Lou Hubbard
(b. 1957, Brisbane, Queensland. Lives and works in Melbourne)
Lou Hubbard’s practice spans painting, drawing, sculpture, photography and the moving image. In a surreal coalescence of humour and sentimentality, her work often employs utilitarian objects from personal and domestic spaces, manipulated and set against one another to form new – and sometimes uncomfortable – relationships and meanings.
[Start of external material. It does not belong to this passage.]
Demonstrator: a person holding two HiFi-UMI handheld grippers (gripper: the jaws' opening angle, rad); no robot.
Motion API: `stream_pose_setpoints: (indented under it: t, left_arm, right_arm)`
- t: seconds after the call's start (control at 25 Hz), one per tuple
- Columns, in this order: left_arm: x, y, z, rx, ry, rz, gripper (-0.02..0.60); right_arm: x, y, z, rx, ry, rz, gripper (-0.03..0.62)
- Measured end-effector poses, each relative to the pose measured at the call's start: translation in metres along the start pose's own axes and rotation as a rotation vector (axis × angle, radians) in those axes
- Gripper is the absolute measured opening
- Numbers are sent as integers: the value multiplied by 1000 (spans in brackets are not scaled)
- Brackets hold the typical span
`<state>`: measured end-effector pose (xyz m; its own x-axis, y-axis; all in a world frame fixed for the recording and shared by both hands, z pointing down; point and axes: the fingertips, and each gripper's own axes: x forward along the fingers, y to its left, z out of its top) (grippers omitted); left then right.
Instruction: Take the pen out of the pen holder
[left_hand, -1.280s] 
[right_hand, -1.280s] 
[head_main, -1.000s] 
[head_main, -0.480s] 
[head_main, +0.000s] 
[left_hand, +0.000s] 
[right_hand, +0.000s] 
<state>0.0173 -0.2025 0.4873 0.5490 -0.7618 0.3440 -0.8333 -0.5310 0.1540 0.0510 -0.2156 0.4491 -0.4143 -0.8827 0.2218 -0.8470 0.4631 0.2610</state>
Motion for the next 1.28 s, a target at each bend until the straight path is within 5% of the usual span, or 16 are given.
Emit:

Walkers with dinosaurs, 2021–23, encapsulates Hubbard’s idiosyncratic tone and tendency to meticulously manoeuvre her works in each unique exhibition space. Originally shown at Mejia, Melbourne, its reincarnation at Melbourne Now sees a heaving mass of inflatable walkers (or Zimmer frames) tumbling out into the foyer of The Ian Potter Centre: NGV Australia’s third floor. In this obstructive mise en scène – childlike in its billowing form, yet indisputably recalling mortality – Hubbard presents visitors with a calculated, unavoidable moment of physicality and reflection. Elsewhere in the foyer, the sculptural encounter extends to two stacks of colourful, dinosaur-shaped children’s chairs, at once droll and sinister in appearance with their skeletal form and cartoonish teeth and eyes. It’s a motif that recalls Hubbard’s work in the 2013 Melbourne Now exhibition: a video series entitled EYE OPS, 2013, that depicts the artist rolling, slicing and arranging a series of eyeballs constructed from marshmallows.
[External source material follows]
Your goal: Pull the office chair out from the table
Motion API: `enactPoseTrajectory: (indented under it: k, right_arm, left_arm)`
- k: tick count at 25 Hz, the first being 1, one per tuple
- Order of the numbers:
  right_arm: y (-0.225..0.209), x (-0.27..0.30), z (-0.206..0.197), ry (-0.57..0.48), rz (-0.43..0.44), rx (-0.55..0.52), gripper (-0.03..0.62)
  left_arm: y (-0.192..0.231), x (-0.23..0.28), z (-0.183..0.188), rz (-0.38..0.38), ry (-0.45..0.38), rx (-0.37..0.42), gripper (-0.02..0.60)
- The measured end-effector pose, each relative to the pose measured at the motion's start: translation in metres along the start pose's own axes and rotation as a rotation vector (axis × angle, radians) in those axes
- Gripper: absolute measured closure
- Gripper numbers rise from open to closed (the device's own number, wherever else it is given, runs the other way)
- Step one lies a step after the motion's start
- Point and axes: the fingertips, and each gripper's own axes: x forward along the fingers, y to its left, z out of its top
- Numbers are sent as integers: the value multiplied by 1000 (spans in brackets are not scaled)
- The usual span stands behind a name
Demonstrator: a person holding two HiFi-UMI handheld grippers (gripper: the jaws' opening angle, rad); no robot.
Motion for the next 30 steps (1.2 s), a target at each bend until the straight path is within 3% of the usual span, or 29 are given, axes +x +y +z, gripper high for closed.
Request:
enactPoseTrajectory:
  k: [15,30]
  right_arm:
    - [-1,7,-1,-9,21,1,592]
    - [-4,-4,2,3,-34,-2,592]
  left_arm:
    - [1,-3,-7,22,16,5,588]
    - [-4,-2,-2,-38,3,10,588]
After a long career in film and television, Hubbard resumed her art practice in 2000. She has shown her work extensively around Australia, including in exhibitions at the Museum of Contemporary Art, Sydney; Centre for Contemporary Art, Melbourne; MONA FOMA, Launceston; West Space, Melbourne; ACCA, Melbourne; Monash University Museum of Art, Melbourne; and has also exhibited at galleries in Istanbul, Singapore and Berlin. She has undertaken residencies in Barcelona, Paris and Antwerp, and in 2015 was awarded the Art Gallery of Ballarat’s Guirguis New Art Prize. In 2020 Hubbard was awarded a Doctor of Visual and Performing Arts from the University of Melbourne where she is a senior lecturer in Photography at the Victorian College of the Arts.